Page 1 of 2
ArchiveTeam wants a copy of all our sites
Posted: Tue Apr 24, 2012 5:20 pm
by koitsu
I have just been contacted by a member of a group called "
ArchiveTeam" who asked for, verbatim quote:
"we want a full archive of everything on the parodius network"
My response was as follows:
Plain and simple:
Not going to happen, and I'm not going to give approval for this.
Each and every hosted person here has a right to define whether or not they want their content archived. Some may have robots.txt in place, others may not but might have other conditionals (some technical, some via footers/agreements on their page). Their data is their data; I am not the owner of their data. I cannot decide for them if they are comfortable with that.
In fact, given our highly moral and ethical values, I'm a little surprised you'd even ask for this. I hope I'm misunderstanding your request, otherwise I'm actually a bit offended by it.
I state this here, publicly, given that many of our hosted users are members here on the forum.
If you feel comfortable with someone archiving your data like this, who is a third-party, I would recommend you contact them and offer/work out something. Otherwise, hosted users' data, as I said, is their own data. I will never, ever agree to such requests on behalf of people we host. Like I said: your data is your data, and the decision is not mine to make.
Posted: Tue Apr 24, 2012 5:46 pm
by 3gengames
I think all the tech docs here on the site also should be saved, but yeah my PM's in stuff, They won't be useful to people honestly, but I don't like the idea of having someone else have them either as some stuff is supposed to be kept a little closer to the vest.
Posted: Tue Apr 24, 2012 7:54 pm
by Kit Sniper
I was expecting them to say something.
They basically take site archives and distribute them via torrent / Archive.org / other sites. They do good stuff but I've always been iffy about the legality of the thing. And the privacy part.
At least in my regard the answer is a resounding no. My site is my site and it's not going to go down until I die.
Edit: Oh goodie.
http://www.archiveteam.org/index.php?ti ... Networking
This does not look good.
Posted: Tue Apr 24, 2012 8:04 pm
by koitsu
Kit Sniper wrote:I was expecting them to say something.
They basically take site archives and distribute them via torrent / Archive.org / other sites. They do good stuff but I've always been iffy about the legality of the thing. And the privacy part.

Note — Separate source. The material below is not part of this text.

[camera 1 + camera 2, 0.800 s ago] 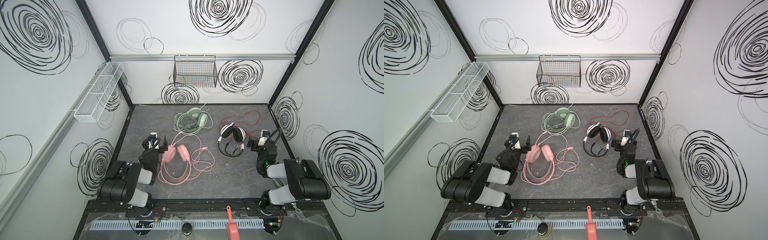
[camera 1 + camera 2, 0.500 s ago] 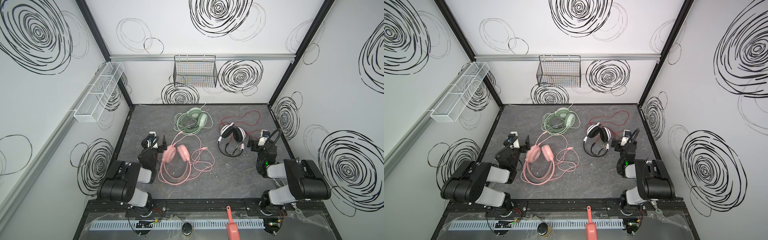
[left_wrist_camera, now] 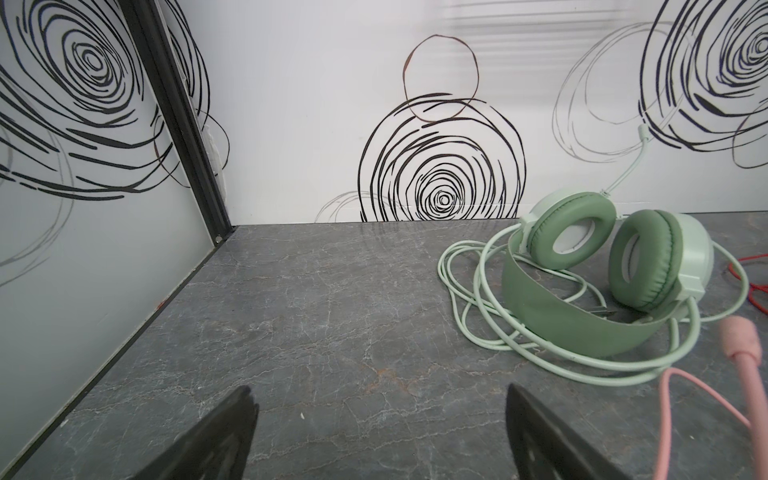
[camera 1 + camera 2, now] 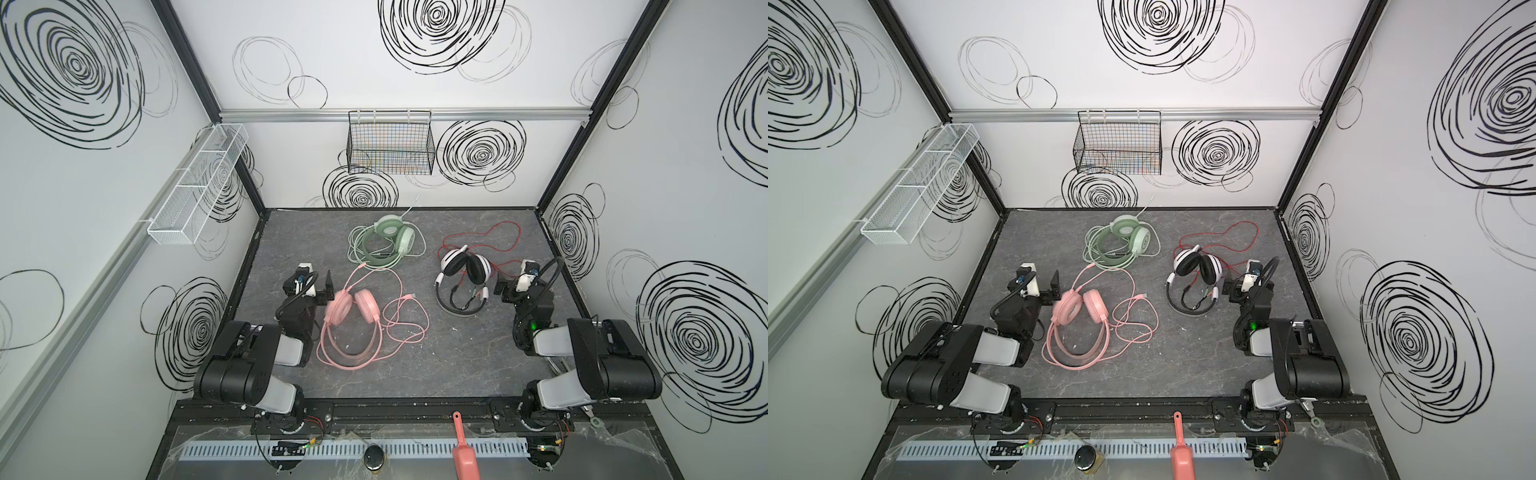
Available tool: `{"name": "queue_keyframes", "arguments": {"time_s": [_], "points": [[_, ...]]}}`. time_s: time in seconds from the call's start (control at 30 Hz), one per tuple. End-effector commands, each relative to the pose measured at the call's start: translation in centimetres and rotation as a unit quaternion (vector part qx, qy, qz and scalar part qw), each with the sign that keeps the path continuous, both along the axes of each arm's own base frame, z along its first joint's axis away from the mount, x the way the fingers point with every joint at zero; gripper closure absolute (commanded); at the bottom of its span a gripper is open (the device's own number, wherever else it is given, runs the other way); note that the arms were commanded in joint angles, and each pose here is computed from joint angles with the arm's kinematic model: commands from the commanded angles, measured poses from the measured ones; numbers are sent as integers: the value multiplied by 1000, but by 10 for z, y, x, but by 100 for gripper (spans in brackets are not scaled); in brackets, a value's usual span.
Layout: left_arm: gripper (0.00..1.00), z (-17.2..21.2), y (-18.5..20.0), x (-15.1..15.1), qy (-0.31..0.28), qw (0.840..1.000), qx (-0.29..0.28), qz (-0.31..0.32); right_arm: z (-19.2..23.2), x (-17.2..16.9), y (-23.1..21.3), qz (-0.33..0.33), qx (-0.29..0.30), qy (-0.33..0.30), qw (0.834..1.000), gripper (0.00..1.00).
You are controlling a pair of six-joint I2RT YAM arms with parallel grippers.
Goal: Wrap the headphones
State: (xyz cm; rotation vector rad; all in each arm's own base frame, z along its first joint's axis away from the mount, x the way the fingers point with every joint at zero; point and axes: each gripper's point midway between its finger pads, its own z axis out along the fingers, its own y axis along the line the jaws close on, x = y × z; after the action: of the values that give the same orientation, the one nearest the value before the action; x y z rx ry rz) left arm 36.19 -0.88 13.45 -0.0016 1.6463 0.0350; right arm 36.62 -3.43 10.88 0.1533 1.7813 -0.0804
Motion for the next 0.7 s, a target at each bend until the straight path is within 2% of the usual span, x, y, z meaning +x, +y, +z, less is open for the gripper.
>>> {"name": "queue_keyframes", "arguments": {"time_s": [0.0, 0.33, 0.4, 0.47, 0.5, 0.53, 0.6, 0.63, 0.67], "points": [[4, 16, -2, 4, -29, 1000, -4, -4, 8, 4, 0, 0, 3, -13, 1000, 0], [4, 17, 0, 4, -29, 1000, -7, -6, 9, 3, 0, -1, 3, -15, 1000, 0], [4, 26, -11, 0, -33, 999, 15, -13, 28, 0, 6, 9, -26, -44, 999, 0], [4, 44, -20, -13, -42, 998, 47, 24, 49, 3, 12, -6, -35, -35, 999, 0], [4, 60, -29, -20, -53, 997, 52, 38, 64, 4, 8, -39, 4, -30, 999, 0], [4, 76, -36, -26, -72, 996, 33, 43, 82, 5, 5, -57, 26, -43, 997, 0], [4, 110, -55, -39, -117, 991, -64, 26, 115, 0, -4, -87, 89, -77, 989, 0], [4, 120, -63, -44, -127, 984, -127, 11, 121, -6, -14, -120, 141, -89, 979, 0], [4, 130, -76, -47, -127, 970, -206, -19, 118, -17, -27, -164, 203, -91, 961, 0]]}}
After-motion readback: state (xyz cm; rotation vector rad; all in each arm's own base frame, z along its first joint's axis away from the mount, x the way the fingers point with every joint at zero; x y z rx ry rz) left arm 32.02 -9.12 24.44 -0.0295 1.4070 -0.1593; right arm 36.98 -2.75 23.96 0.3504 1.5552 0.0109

At least in my regard the answer is a resounding no. My site is my site and it's not going to go down until I die.
Edit: Oh goodie.
http://www.archiveteam.org/index.php?ti ... Networking
This does not look good.
Well, I'm fine with them archiving the home page, our FAQ, etc. -- sure, that's all public anyway. But our home page/etc. != users' content. They will need to get every individual site owners' permission to archive stuff. And I will be very,
very pissed if they run some kind of scraping bot against everything without talking to me first. Bandwidth doesn't grow on trees.
I'm not sure they should bother at this point anyway -- if they were fair, they'd simply wait until shortly before October to talk to me. Most of the site owners will be moving their stuff to other URLs, which means all the content/etc. will be available on the Internet just at a new URL. Thus I cease to see the point in archiving it. For things that don't get moved, that's something that can be discussed later.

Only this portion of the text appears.